Seriously, too many people have lost sight of what a "PI" is about. It is an educational device by design. It is not a desktop replacement!
Absolutely agree, and I've told people that on occasion when they appear to think the Pi is more than it is. (It does make a *fine* terminal for connecting to a faster system, though, and I use some of them just that way.)
More memory, maybe, but not really needed. They want to teach people efficiency. The current size works well for the majority of people.
For the Pi as it stands, no. But if you have a faster system, then more memory to deal with the likely greater number of processes running, then yes, more memory.
More processor, yes but not multiple cores at rediculous speeds. A move to a newer architecture definitely. Multi cores, maybe, but not a quad core! Number of cores does not always equal more performance anyway. The V7 architecture is faster without adding cores. The perfect "new" SoC for a Raspberry Pi 2 would be the VideoCore 4 and just a newer V7 core. But Broadcom is not going to burn these just for the foundation!
V7, sure. What speed is ridiculous? 1GHZ (Cubieboards)? 1.2GHz (C120)? 1.5GHz (Odroid-C1)? I am not so sure that sticking with VC4 is--ultimately--the right choice. Granted, a lot of work has gone into squeezing better performance and more use out of it, but Broadcom has dropped work on the follow-on VC5. That bodes ill for the VC4. No die shrinks, no new products, no further development. At the same time, display resolutions keep climbing. 4K monitors are now down below "jaw dropping" prices. Apple has what they are calling a "5K" product. Cell phone and tablet screens are going well beyond 2K resolutions. People are doing 3D on 2K monitors. 8K has been talked about for a few years now. In a few years I expect to start seeing cheap, used, 4K monitors and it'd be nice not to have a future version of the Pi gasping for air when connected to one.

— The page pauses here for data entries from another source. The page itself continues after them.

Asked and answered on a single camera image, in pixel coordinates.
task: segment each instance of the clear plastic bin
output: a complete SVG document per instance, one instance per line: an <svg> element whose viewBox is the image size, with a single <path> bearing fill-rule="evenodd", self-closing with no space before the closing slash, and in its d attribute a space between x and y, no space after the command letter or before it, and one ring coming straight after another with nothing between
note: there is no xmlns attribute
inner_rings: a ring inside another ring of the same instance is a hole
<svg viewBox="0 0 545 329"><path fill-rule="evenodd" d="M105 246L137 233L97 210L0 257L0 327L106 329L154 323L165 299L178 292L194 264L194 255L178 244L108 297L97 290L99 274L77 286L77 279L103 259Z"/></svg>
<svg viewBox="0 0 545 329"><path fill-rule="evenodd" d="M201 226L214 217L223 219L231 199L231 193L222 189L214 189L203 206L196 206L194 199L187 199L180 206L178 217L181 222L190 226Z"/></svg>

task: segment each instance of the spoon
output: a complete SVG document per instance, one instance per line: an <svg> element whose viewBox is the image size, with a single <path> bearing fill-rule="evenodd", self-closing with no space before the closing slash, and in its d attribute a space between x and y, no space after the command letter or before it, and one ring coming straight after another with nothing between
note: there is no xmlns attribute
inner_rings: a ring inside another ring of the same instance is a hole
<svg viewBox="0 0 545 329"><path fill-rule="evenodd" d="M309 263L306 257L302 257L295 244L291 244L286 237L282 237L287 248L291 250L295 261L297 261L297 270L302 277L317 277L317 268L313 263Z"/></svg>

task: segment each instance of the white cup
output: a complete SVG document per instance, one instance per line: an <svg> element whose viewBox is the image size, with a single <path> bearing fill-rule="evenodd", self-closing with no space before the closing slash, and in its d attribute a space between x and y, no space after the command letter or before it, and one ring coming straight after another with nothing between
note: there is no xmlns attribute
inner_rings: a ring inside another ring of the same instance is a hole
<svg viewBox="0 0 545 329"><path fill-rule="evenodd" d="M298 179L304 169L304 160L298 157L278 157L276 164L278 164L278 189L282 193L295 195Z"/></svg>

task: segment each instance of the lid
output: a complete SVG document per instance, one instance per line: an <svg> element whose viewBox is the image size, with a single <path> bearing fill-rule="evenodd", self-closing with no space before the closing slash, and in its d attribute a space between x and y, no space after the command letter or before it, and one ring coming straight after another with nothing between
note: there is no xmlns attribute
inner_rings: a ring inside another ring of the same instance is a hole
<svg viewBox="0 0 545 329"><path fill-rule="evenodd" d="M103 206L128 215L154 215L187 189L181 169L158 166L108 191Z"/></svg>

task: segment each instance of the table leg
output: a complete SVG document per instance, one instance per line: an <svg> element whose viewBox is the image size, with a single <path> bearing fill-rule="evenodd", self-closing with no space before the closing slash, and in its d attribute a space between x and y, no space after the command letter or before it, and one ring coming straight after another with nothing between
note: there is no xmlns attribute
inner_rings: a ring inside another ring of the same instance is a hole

Better video, the VideCore 4 has all the needed performance. If they could stick with it that would be good. A lot of time has been put into the Video.
Only if there is a future for VC4. Where are you going to find a V7 chip with VC4?
USB 3.0, nice but not needed. A better implementation of USB 2.0 inside the SoC would do more. USB relies heavily on the processor to run well. USB 3.0 would be too much for ARM SBC use (my opinion).
Agreed. USB 3.0 isn't needed on an SBC. (I'm sure someone will be along in a minute with a MUST HAVE use case for it...if only to prove me wrong.)
More GPIO, yes, definitely. Always need more. Size is the problem here.
I have no doubt that the demand for GPIO is--essentially--unlimited. Fortunately, if you are in that position, there is the Compute Module.
SATA, nice but really not needed to accomplish the basic mission of the Raspberry Pi. I would like to see it, but not absolutely needed. More than most people need.
This is the point I will argue with. I think a classroom full of Pis--especially in a 3rd world country--would have a definite desire--one might almost say need--for some kind of server to support those Pis. For that, having a native HDD/SSD interface would make such a device far more useful than having to find some form of adapter to go from what the board has to what the drive needs. One could posit some other interface, since there are new ones creeping into the market for SSDs (and SSD prices are falling), but using the "trailing edge" design technique to keep prices down, SATA would be the way to go. I also note that the Cubieboards (Allwinner A10/A20) do have SATA II, and very useful it is.
I will grant that some of my wish for a SATA port is self serving. Right now, I'm using Cubieboards for the server side of a client/server setup with Pis. I would prefer to make it an all-RPF setup...even if just because community and support for Pi is better than for other boards I've looked at.
What would I like to see? A server version without any sound or video connectors at all. Only USB and Ethernet! A B- ?
Not only do I agree that a "Pi server" would be a good next step, but I've been saying so for some time. I disagree with your proposed model to the extent that a "Pi server" should have video out simply so that one doesn't *have* to run it headless. It doesn't have to be great video (though people will be disappointed if it isn't) since the use case as a server doesn't require streaming video, 3D acceleration, or other fancy graphics. I really think a SATA port should go on the "must have" list for it. The "nice to have" parts for a server are going to be (in order, I think) memory, clock speed and core count. I could see such a beast as a dual-core 1-2GB RAM running at 1.2-1.5GHz.